Oxnard voters have defeated a measure that would have made the city treasurer an appointed instead of an elected official.

Measure A failed by more than a 5-1 margin in Tuesday's municipal election, with 5,402 votes to continue choosing the treasurer by election and 991 votes for selection by appointment.

Supporters of the measure argued that the city's $70-million investment portfolio required the expertise of a trained financial manager, who would either be appointed by the City Council or, if the council chose, by the city manager.

The measure's chief proponent, Oxnard Councilman Manuel M. Lopez, contended that an elected treasurer need only "be 18 years old, a resident of Oxnard and a good campaigner." He pointed out that of the 21 cities in the state that are larger than Oxnard, only four have elected treasurers.

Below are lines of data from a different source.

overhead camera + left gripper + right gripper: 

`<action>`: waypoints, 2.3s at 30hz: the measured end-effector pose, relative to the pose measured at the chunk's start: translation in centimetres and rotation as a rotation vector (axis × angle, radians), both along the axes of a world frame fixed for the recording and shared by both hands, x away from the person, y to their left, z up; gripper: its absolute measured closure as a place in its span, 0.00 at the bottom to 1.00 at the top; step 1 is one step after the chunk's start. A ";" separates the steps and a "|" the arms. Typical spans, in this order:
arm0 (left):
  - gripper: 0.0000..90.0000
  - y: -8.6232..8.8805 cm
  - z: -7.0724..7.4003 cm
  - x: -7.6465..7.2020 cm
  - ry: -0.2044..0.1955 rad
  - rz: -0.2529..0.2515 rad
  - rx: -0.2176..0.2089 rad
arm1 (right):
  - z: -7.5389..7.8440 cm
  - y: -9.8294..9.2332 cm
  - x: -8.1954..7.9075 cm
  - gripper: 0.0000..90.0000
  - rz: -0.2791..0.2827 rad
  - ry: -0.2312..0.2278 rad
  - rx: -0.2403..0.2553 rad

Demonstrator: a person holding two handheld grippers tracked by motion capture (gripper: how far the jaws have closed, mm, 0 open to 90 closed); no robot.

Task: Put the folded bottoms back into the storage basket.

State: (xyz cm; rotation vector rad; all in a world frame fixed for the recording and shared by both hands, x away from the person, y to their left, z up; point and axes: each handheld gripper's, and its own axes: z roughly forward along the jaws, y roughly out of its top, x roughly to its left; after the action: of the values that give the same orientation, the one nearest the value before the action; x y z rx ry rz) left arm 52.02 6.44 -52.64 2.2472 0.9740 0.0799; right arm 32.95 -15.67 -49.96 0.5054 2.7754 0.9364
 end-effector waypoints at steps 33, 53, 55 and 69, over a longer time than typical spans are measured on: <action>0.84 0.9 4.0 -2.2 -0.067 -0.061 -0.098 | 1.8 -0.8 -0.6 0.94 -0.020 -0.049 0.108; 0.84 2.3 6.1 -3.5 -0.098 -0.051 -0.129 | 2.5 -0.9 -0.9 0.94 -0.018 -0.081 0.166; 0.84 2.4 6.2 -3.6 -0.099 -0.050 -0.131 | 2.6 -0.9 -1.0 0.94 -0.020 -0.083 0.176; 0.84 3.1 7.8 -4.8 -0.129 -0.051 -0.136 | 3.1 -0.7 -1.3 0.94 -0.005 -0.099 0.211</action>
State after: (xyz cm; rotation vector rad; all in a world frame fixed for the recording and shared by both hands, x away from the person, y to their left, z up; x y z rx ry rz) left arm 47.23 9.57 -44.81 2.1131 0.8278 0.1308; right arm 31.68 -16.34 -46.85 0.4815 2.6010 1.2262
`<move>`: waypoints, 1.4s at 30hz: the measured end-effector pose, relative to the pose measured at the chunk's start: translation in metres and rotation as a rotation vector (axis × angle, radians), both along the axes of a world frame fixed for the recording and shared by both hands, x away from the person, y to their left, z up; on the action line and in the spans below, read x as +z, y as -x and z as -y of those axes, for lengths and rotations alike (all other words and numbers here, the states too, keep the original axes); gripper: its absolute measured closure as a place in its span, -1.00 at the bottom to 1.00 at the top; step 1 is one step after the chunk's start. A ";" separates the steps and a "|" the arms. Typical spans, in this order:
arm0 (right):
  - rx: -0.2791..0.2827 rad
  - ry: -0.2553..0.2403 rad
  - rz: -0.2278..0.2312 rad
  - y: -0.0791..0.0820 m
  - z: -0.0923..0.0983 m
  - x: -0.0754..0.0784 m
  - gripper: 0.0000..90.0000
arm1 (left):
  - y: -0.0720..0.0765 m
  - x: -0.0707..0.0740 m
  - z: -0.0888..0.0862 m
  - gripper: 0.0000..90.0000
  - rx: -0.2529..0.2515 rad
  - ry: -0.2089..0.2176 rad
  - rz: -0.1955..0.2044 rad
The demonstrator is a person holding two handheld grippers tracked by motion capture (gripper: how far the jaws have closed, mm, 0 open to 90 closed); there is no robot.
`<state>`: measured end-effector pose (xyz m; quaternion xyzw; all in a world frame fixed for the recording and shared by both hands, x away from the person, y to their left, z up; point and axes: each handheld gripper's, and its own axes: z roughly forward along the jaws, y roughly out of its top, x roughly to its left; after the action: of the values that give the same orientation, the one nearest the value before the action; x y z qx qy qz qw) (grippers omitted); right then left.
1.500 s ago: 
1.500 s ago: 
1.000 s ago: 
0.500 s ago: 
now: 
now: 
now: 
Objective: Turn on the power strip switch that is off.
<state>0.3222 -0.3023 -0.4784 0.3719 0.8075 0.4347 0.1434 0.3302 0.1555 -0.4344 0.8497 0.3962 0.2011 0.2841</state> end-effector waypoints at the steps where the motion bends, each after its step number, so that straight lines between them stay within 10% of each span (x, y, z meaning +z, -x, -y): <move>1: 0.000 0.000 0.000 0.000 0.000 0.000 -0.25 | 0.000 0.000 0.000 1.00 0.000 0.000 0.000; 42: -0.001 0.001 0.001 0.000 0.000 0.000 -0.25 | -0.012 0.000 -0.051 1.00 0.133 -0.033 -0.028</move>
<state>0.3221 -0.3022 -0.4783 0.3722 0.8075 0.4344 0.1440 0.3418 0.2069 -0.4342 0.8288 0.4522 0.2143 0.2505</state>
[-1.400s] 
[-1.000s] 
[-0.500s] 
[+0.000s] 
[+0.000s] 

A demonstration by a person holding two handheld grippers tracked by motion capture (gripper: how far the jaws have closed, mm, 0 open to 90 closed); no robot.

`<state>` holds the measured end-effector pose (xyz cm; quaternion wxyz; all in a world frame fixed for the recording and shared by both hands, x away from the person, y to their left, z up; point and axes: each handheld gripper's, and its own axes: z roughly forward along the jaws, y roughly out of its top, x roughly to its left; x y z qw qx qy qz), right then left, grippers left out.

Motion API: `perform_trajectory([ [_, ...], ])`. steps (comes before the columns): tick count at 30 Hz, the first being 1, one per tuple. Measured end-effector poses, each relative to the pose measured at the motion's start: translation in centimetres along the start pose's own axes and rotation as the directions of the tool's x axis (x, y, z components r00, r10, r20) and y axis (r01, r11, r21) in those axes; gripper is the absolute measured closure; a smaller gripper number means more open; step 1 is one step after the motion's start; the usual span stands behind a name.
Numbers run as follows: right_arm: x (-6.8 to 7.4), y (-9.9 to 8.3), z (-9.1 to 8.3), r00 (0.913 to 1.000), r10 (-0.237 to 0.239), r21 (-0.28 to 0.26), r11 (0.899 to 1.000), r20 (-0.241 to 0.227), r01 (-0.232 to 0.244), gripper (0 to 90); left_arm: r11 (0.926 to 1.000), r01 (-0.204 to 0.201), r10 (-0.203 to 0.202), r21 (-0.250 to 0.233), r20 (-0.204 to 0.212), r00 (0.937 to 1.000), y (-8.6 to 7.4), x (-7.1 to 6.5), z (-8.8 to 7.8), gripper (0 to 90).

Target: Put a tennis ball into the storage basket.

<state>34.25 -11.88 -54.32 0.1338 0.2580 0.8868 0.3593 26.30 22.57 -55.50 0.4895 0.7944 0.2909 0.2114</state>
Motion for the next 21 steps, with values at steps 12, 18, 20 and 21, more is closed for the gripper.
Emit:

Opponents, headed by Councilman Michael A. Plisky, argued that the change was unnecessary because past treasurers have done a commendable job. "If it's not broken," Plisky said, "don't fix it."

He also maintained that elected treasurers are superior because they do not have to report to city officials and consequently have "an independent accountability" that protects public funds against misuse.

Treasurer Geraldine Furr, who was appointed to the post last year to fill a vacancy left by the resignation of Robert de la Cruz, also opposed the measure on the same grounds. Furr said she had not decided whether to run for the office if the measure was defeated.

A similar measure had been put before the voters in 1954, but it was defeated by less than 100 votes.